Copying and distribution of this file, with or without modification,
are permitted in any medium without royalty provided the copyright
notice and this notice are preserved.


What is gpicker?
----------------

gpicker is a program that allows you to quickly and conveniently pick
file in a (possibly very large) project. You type significant letters
of file name (typically from the start of words) and gpicker provides
you with a list of files you most likely mean to pick. The program
filters and orders project's list of files in real-time as you type.

To place 'correct' matches on top gpicker uses sophisticated scoring
heuristics. This scoring heuristic tries to capture user's intention
and effectively 'un-abbreviate' pattern, rather than simply order
results by edit distance. Scoring is implemented by efficient dynamic
programming algorithm which makes filtration and ordering very
fast. The scoring details are described below.

It was inspired by class finding facility of IntelliJ IDEA and
'Command-T' feature of TextMate, but it's in many ways much better.
It is language-agnostic and supports matching directory names too.
Read on for details.

It is usable as a standalone program, but it was created to be used by
editors/IDEs. Emacs & VIM integration is provided. See comments on top
of gpicker.{el,vim} for installation notes. This README describes
general usage concepts.

There are also out-of-tree integrations for netbeans --
http://github.com/avsej/gpicker-netbeans and gedit --
http://github.com/yltsrc/gedit-gpicker.

http://github.com/alk/supermegadoc uses gpicker to navigate/pick-from
names in documentation system index.


High-level description of gpicker's filtration/sorting approach
---------------------------------------------------------------

Main observation behind gpicker is what we use (or would like to use)
when specifying target name in few key presses.  The answer is
abbreviation of 'words' in that target name.

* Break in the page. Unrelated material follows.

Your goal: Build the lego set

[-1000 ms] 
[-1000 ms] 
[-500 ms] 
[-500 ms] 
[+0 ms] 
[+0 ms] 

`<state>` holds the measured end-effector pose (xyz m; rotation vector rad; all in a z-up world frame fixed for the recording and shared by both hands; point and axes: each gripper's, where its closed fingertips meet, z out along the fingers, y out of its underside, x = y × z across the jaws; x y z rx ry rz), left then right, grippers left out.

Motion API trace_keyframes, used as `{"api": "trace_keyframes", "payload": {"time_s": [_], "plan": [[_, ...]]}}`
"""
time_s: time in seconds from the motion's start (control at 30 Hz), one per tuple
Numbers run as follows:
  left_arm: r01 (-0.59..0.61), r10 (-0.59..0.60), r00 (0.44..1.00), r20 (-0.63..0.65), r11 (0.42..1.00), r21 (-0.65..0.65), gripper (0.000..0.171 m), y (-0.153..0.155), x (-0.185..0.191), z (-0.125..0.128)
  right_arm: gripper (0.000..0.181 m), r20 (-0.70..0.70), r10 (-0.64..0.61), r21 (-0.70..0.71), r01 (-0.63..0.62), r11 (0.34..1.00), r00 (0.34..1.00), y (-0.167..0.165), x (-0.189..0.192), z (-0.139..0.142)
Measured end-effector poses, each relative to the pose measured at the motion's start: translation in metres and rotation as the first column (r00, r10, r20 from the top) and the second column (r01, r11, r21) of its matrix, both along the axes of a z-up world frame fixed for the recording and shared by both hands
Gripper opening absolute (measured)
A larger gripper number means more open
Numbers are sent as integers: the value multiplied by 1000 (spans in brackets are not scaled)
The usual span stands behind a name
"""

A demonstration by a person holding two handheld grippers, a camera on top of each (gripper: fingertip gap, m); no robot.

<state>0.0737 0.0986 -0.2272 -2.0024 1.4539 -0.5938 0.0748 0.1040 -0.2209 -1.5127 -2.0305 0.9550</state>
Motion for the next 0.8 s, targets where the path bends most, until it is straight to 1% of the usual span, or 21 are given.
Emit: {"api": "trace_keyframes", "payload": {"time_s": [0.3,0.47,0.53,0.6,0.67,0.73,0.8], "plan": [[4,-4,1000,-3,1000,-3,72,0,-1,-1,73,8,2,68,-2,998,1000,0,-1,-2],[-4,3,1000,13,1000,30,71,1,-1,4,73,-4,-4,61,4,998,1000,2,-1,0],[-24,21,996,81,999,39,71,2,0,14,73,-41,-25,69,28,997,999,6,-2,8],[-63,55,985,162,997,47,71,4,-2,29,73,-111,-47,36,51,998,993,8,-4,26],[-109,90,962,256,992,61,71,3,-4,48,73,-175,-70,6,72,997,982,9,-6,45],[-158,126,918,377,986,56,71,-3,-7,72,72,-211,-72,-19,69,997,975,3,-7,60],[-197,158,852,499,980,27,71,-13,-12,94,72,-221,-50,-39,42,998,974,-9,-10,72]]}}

For example, for
abbreviating 'active_record' it is 'natural' to use 'ar' (first chars
from each word), 'arec' or 'a-rec' (emphasizing 'r' as start of new
word).  So sorting task is to order names in candidate list, so that
the names for which pattern is best abbreviation are placed on top.

Many 'smart' autocompleters focus on edit distance (Levenstein
distance, for example), but really smart autocompleter should try to
'un-abbreviate' pattern instead. Levenstein is good for spellchecking,
but autocompletion is about trying to capture user's intention. And
user abbreviates, not just omits random chars.

Another notable feature of gpicker is separate treatment of path
basename and dirname. Ordinary patterns filter only basenames. In many
cases this is sufficient. But in some projects there are files with
same names in different directories. Notable example is base.rb in
Ruby on Rails sources.

epsilon:~/src/altoros/rails# git ls-files | gpicker-simple base | head
actionpack/lib/action_view/base.rb
railties/lib/rails_generator/base.rb
activemodel/lib/active_model/base.rb
.. many other base.rb entries are skipped ...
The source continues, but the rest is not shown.